“L’episodio relativo al principio di incendio di alcuni addobbi natalizi, causato dai flambè, è avvenuto antecedentemente alla tragedia successa in Svizzera. Mettere in correlazione i due veneti è scorretto, fuorviante e falso. Proprio in seguito a quanto accaduto a noi in prima persona e ancor più dopo la tragedia in Svizzera, abbiamo preso una decisione immediata e responsabile: I flambè sono stati completamente eliminati dal nostro locale. Sono stati sostituiti con luci elettriche (vedi foto della serata di sabato scorso 17 gennaio, ndr) e completamente a norma proprio perché per noi la sicurezza viene prima di tutto. Raccontare i fatti in modo distorto e mettere alla gogna mediatica un pubblico esercizio che ha agito con responsabilità e tempestività è un comportamento grave e potenzialmente perseguibile.

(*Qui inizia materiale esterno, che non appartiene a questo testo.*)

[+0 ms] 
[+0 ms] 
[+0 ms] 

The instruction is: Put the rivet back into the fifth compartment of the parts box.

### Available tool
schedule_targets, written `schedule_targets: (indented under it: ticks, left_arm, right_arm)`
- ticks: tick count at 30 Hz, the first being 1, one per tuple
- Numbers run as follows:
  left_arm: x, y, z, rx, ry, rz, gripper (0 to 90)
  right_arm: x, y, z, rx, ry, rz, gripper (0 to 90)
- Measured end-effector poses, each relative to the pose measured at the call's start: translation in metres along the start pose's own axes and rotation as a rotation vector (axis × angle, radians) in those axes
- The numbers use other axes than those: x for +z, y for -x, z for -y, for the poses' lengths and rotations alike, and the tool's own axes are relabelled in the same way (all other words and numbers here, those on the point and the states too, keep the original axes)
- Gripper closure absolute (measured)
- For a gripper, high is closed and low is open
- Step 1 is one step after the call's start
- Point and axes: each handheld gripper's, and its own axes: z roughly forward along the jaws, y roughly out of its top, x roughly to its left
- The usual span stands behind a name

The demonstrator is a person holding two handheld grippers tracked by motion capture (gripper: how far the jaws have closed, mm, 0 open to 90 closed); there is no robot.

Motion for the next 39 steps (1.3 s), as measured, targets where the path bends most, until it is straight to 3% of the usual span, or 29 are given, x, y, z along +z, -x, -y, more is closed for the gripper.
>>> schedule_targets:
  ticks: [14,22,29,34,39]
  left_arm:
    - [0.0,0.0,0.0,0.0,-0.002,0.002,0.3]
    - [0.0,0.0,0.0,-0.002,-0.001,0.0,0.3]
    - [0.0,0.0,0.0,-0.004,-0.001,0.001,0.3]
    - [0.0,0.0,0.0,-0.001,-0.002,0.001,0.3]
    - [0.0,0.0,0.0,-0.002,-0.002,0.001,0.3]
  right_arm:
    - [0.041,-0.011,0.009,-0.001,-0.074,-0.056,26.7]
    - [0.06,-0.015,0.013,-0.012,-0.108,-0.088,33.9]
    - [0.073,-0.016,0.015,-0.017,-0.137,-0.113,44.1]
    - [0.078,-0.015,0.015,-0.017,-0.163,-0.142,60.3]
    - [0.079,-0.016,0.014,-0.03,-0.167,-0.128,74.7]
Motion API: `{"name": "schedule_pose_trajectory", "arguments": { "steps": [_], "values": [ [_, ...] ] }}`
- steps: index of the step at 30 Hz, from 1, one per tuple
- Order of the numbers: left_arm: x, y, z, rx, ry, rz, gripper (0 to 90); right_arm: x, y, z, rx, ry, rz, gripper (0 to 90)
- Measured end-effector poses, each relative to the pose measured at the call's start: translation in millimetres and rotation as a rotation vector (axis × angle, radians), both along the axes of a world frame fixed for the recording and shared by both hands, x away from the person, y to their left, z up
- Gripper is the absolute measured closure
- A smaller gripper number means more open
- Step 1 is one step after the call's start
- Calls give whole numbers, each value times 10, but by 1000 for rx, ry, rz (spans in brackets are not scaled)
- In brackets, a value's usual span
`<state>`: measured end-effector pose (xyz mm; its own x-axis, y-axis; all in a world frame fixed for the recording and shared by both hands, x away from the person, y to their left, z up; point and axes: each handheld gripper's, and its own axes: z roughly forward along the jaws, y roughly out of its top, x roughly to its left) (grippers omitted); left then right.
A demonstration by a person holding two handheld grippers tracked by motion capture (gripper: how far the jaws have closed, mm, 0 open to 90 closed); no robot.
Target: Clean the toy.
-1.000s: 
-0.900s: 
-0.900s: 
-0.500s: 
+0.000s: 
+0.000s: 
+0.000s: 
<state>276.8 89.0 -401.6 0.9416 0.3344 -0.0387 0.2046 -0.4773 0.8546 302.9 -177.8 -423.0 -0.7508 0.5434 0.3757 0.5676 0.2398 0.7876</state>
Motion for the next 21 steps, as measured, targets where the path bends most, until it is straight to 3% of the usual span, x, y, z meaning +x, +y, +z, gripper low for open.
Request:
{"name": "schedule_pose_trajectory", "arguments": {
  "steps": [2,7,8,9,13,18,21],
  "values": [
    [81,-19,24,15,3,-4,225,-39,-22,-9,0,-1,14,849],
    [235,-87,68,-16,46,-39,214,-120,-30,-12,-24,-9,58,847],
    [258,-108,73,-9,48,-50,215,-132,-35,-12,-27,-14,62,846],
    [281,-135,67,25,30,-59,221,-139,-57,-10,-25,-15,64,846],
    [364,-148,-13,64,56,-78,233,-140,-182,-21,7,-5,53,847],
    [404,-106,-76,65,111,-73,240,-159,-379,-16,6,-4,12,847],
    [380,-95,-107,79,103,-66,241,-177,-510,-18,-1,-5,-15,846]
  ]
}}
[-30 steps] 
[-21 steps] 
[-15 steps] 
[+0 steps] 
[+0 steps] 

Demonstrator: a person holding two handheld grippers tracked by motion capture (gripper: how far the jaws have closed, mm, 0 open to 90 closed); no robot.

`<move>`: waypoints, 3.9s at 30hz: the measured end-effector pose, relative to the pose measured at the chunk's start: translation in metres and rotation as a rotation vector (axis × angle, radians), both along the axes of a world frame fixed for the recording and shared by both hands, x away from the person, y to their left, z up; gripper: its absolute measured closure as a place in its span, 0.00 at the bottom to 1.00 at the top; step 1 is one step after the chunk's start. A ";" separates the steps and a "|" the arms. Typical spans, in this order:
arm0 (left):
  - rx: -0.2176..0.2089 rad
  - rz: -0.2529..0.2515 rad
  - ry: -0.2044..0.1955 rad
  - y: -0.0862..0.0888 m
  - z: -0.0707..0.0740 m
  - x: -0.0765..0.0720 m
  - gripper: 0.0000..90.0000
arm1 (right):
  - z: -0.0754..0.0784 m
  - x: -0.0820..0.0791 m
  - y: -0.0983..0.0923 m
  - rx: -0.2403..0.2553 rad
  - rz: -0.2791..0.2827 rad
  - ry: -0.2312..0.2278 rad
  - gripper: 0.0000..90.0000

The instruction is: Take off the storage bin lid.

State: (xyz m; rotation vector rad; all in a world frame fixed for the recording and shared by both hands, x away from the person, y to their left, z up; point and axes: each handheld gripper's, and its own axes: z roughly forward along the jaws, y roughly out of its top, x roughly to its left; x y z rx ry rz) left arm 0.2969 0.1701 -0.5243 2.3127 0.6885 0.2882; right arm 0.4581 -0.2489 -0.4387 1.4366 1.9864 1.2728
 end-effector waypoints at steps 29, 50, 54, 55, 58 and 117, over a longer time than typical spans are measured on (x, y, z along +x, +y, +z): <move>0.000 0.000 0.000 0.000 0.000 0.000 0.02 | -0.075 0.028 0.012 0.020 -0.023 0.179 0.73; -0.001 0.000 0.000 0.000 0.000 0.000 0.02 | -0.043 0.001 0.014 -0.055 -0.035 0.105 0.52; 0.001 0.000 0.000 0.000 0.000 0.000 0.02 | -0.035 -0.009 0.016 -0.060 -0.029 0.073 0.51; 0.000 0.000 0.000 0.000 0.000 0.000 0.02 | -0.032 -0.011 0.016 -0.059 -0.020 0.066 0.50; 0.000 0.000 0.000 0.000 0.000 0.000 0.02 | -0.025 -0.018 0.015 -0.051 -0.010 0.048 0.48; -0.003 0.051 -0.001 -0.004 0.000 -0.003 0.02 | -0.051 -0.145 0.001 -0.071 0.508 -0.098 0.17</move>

Invitiamo quindi chi commenta e pubblica immagini o fatti che non rispecchiano la realtà a informarsi prima di diffondere accuse infondate.
Noi continuiamo a metterci la faccia, a lavorare con serietà e a garantire la massima sicurezza a tutti i nostri clienti”.
Questo il comunicato dello staff della discoteca Momà di Crema. In queste ore, chi lavora nel locale cremasco
si sta adoperando per risolvere le anomalie, riscontrare durante i controlli degli organi preposti, al fine di riaprire in sicurezza e a norma, dopo la chiusura di 8 giorni, imposta da questore di Cremona.